(Stored data entries)
· · · · ·
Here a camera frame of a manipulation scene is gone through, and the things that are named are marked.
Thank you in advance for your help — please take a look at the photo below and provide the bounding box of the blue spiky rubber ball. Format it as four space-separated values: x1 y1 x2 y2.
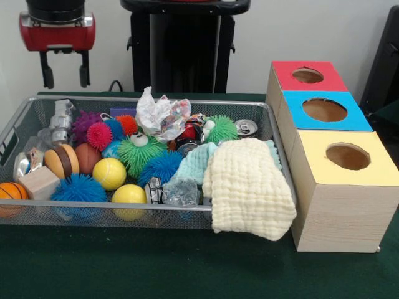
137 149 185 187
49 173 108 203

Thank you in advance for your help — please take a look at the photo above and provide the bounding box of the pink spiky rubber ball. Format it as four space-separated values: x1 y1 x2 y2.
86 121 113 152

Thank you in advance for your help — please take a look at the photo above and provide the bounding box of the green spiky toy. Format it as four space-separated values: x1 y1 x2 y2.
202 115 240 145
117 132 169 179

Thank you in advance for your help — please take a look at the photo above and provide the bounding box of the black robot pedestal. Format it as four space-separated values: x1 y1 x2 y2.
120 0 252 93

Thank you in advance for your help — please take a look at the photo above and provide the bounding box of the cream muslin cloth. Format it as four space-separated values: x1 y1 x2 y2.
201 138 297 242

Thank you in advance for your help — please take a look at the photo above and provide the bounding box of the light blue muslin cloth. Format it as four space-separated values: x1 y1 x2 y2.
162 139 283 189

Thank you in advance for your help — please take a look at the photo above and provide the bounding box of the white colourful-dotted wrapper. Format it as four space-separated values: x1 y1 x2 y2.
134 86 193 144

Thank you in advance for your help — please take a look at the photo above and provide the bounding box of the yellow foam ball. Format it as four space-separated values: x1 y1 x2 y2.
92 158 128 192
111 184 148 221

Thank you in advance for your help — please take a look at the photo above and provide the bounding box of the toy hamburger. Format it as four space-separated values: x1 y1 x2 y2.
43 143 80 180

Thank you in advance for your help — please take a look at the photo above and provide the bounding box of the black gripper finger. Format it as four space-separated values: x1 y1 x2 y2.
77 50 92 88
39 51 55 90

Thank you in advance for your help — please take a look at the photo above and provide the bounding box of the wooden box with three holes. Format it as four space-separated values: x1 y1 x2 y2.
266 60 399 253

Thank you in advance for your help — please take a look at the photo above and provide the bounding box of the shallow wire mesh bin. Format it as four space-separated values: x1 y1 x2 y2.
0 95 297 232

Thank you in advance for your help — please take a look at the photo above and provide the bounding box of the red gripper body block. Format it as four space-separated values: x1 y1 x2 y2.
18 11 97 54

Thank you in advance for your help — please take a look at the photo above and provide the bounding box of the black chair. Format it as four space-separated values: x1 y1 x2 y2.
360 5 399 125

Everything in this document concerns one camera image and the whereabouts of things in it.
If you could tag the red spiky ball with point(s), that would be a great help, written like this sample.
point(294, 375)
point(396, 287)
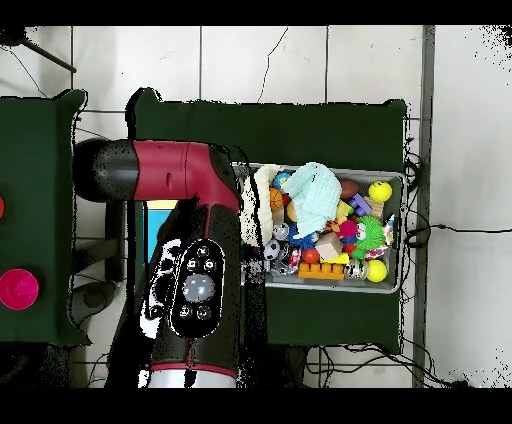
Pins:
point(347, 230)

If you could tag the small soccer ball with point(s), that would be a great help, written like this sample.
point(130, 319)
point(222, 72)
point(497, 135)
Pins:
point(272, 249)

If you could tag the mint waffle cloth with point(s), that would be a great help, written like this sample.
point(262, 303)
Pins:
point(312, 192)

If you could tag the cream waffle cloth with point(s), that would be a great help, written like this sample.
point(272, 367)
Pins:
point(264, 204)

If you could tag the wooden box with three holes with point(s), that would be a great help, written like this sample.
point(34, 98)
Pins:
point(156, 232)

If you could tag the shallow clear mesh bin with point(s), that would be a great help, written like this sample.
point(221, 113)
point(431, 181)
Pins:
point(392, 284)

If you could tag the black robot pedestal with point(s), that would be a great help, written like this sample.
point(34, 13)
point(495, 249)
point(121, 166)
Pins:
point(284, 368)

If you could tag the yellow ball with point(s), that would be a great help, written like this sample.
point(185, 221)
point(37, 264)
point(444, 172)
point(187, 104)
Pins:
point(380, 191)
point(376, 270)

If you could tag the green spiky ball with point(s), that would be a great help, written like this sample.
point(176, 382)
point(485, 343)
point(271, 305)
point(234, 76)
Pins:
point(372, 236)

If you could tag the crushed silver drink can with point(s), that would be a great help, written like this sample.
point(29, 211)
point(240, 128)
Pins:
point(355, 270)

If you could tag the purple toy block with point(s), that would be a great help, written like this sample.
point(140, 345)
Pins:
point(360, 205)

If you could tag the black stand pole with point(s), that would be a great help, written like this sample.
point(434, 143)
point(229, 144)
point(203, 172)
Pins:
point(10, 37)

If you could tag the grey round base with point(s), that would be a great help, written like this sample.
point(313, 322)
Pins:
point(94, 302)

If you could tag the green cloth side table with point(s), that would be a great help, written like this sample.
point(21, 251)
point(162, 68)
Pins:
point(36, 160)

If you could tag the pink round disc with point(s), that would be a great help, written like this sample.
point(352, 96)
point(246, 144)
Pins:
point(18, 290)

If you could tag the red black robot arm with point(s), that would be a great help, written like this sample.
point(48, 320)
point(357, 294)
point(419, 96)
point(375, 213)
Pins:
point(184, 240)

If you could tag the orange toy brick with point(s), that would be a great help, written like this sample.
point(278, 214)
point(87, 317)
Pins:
· · · · ·
**The task**
Having located the line containing "point(419, 96)", set it down along with every line after it through the end of the data, reproducing each exactly.

**Result below**
point(419, 96)
point(375, 213)
Pins:
point(184, 240)

If you could tag the orange toy brick with point(s), that would be a great help, written like this sample.
point(278, 214)
point(87, 317)
Pins:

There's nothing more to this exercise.